Forest Home Farms
San Ramon is situated 34 miles north of San Francisco and within the San Ramon Valley, California, U.S.A. Contra Costa County. It was estimated that the population in San Ramón was 75,931 behind Richmond, Concord and Antioch in the United States, making it the fourth biggest town in the county of Contra Costa. Chevron is home to the 24-hour Fitness Headquarters, AT&T center in West Coast, General Electric Global Software Center, and the Medical Center in San Ramon. The Art and Wind Festival on the day of the Memorial Weekend and the Education Run in October will be major annual events.

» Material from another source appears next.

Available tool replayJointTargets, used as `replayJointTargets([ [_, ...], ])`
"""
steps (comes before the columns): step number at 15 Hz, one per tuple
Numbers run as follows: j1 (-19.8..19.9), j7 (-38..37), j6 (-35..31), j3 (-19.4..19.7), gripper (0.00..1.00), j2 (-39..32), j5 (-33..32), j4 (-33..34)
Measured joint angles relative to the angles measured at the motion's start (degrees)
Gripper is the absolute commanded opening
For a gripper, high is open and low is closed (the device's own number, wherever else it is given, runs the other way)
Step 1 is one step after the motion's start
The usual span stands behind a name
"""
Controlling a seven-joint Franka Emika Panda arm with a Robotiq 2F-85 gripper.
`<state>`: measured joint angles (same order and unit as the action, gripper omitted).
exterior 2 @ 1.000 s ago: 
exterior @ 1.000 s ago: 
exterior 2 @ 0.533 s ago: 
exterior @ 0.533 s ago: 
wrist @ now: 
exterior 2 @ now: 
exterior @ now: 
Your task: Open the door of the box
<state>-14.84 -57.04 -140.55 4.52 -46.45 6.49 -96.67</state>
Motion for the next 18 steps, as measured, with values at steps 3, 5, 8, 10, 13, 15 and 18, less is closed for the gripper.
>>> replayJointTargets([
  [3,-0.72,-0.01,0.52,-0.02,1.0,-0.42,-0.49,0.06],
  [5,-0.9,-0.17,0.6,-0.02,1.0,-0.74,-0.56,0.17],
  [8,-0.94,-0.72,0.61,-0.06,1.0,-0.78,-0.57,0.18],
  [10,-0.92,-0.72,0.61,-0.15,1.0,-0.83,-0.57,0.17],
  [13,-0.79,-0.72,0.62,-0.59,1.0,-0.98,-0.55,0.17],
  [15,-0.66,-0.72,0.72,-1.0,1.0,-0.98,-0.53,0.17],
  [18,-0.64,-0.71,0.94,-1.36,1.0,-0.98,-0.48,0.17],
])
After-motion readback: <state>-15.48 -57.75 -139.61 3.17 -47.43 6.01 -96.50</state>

San Ramon Valley is known for its parks, one of the more popular ones being Forest Home Farms. The park is a historic municipal park of 16 hectares (6.5 ha). In 1997, in memory of its husband, Travis Moore Boone, Ruth Quayle Boone bequeathed the land and every building therein to the City of San Ramon for use as a park. In recognizing the contributions made by women to farming in the Valle de Sant Ramón in the San Ramon, Ruth Boone died back in 1998 at the age of 94, and Ruth expanded her memorial to include her generosity to the people of San Ramón. “The Forest Home Farms Park conserves, encourages, collections, interprets and exhibits the agricultural history of the San Ramón Valley. Through instructional possibilities we aim to promote links between past and present.”
The donation was exceptional given to the latest extensive growth of land for housing areas in Contra Costa County, and the increase in property value. Instead, Mrs Boone, who was frequently addressed by developers wishing to buy the farm, decided to keep Forest Home Farms alive and to offer San Ramon’s people this wide area of land to appreciate the beauty of the farm. With the vision and foresight, the city embraced the estate to acknowledge its capacity as a national open space, which can offer recreational and educational possibilities that are unprecedented in the fast evolving countryside of the county of Contra Costa.

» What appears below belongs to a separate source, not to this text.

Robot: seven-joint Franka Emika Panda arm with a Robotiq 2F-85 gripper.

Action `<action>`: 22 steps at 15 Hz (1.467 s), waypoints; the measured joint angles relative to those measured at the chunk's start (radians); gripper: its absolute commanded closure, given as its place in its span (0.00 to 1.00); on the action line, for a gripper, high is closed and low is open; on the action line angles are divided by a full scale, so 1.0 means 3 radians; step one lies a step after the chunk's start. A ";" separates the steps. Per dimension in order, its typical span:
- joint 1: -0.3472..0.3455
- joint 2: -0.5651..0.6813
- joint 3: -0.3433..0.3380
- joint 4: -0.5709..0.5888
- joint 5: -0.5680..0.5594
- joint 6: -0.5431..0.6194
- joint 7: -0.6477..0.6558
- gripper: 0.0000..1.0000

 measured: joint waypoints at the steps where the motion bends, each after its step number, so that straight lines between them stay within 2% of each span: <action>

On the ground of the Hills of East Bay, the 16 acre farm is divided into two sections that are almost equal. All of the structures constructed or used by the Boone, except for the cistern on the southwest corner above a hill, are contained in the Northern part of the site. There are two houses, 14 outbuildings and two pergolas within the constructions. The buildings constitute nearly a hundred years of valley housing growth. The Boone House is a Netherlands 22-room colonial building, which was rebuilt a number of times in 1900. Eventually this residence will be a bureau and a conference centre. The 14 outbuildings differ considerably in dates, including a grass initially produced between 1850 and 1860, a farm equipment of 7000 square feet and automotive storage structure and a three-story walnut processing plant with three stories of hulling and drying.
The southern part of Forest Home is the park of the Victorian-style Glass House Museum and its 1877 tank house. This property is located on Lora Nita Farm from its initial site. The Glass House is a wooden, two-story house with an old one-story hanging wing and a windmill tank house. The Glass House has been renovated to its beauty in 2009 and is accessible to tours and an educational program for Victorian Life.
In 1877, pioneer David Glass of San Ramon chose to construct a house of an impressive exterior. The architectural style was Italian, a complex fresh style that architects who migrated from the east coast to San Francisco launched in the Bay Area in the mid 1960’s. The Glass House would have stood proudly in contrast with the modest residences of most of its neighbors in the small rural community which had existed in the San Ramon in the 1870s and was situated prominently in San Ramon between Dublin and Walnut Creek, a two floor building with a 9 room structure.
The Glass House is a key component of the society of San Ramon. Take the time to explore the notable history of San Ramon, profoundly integrated in one of its oldest families and the house they lived in.